Prompt:
For each line below that contains the word "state", return that line.
╭─ Available data
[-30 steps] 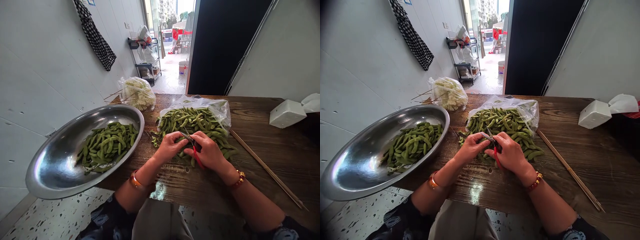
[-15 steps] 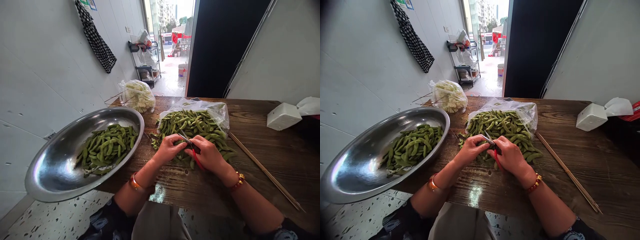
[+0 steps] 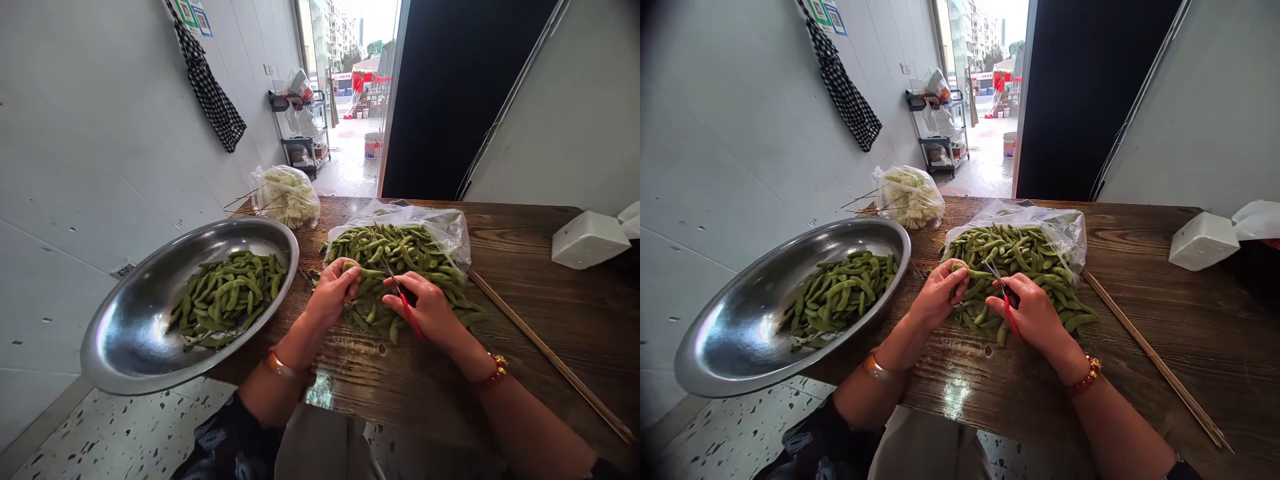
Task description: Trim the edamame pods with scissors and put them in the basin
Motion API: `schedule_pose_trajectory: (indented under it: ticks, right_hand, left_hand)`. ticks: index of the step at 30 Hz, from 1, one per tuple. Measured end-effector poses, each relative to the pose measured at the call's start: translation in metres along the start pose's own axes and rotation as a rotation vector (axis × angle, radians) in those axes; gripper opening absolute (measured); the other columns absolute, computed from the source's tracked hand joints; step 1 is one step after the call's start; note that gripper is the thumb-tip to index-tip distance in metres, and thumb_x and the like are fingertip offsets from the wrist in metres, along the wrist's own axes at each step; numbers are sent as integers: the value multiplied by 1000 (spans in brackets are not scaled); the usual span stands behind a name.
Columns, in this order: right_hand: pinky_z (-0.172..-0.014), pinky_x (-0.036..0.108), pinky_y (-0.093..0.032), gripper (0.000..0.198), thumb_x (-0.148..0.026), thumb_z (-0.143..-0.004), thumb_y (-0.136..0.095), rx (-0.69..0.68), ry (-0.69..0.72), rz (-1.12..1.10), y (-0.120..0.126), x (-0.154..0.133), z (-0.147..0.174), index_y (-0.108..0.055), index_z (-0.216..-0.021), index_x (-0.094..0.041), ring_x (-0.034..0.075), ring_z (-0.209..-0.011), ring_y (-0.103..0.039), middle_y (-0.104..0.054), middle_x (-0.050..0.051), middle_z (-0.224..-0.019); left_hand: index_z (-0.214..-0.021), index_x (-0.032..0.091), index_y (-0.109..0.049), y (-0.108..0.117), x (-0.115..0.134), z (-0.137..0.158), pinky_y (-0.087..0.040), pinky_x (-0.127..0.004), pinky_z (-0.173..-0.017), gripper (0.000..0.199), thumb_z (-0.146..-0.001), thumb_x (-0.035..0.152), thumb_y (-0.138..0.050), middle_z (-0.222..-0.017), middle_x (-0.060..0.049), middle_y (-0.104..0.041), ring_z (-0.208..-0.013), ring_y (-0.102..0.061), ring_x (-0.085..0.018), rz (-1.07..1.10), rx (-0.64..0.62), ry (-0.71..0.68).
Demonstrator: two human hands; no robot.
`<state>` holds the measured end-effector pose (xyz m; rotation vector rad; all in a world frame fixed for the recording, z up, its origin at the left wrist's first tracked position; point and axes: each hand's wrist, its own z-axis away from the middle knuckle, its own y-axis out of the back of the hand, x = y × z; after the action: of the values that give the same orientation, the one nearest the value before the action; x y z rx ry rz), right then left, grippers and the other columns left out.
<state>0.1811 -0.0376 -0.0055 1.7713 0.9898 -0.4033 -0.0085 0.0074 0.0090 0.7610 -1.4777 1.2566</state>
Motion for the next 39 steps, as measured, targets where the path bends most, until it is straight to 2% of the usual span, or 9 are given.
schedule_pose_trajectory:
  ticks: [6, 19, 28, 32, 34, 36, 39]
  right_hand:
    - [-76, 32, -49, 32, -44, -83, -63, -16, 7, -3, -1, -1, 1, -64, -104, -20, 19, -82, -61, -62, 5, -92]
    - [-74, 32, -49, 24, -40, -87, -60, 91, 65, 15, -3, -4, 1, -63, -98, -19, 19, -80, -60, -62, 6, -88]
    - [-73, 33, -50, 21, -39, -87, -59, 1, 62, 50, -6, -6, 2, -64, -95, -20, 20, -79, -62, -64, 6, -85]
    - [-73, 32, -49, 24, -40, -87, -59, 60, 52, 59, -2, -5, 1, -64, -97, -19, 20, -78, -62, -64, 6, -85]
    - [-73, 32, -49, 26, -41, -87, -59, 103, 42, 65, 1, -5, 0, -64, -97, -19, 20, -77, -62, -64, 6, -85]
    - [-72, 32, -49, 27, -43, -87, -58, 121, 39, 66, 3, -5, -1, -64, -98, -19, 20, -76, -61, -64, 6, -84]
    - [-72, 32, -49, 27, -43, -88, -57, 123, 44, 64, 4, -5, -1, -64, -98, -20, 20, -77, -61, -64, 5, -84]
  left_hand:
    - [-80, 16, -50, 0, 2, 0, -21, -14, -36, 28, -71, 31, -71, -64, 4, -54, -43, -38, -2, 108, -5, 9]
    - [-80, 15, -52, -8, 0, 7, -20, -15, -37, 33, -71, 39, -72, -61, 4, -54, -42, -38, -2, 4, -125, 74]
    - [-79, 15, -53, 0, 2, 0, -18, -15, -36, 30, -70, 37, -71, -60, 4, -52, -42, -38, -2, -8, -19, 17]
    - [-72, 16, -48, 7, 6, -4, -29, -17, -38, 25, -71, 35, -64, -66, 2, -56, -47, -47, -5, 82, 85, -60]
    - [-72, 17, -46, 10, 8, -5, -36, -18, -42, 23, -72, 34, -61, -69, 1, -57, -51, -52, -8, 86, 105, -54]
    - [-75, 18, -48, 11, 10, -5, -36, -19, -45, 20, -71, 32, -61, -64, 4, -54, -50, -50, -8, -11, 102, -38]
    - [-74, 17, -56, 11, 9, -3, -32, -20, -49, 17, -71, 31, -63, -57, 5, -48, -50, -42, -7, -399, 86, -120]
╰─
Answer box:
`<state>` holds the measured end-effector pose (xyz m; rotation vector rad; all in a world frame fixed for the recording, z up, its origin at the left wrist's first tracked position; point and axes: each hand's wrist, its own z-axis away from the middle knuckle, its own y-axis out of the back of the hand, x = y × z; after the action: of the values that give the same orientation, the one nearest the value before the action; x y z rx ry rz), right then left, grippers and the other columns left out.
<state>0.1811 -0.0376 -0.0055 1.7713 0.9898 -0.4033 -0.0085 0.0074 0.0090 0.7610 -1.4777 1.2566</state>

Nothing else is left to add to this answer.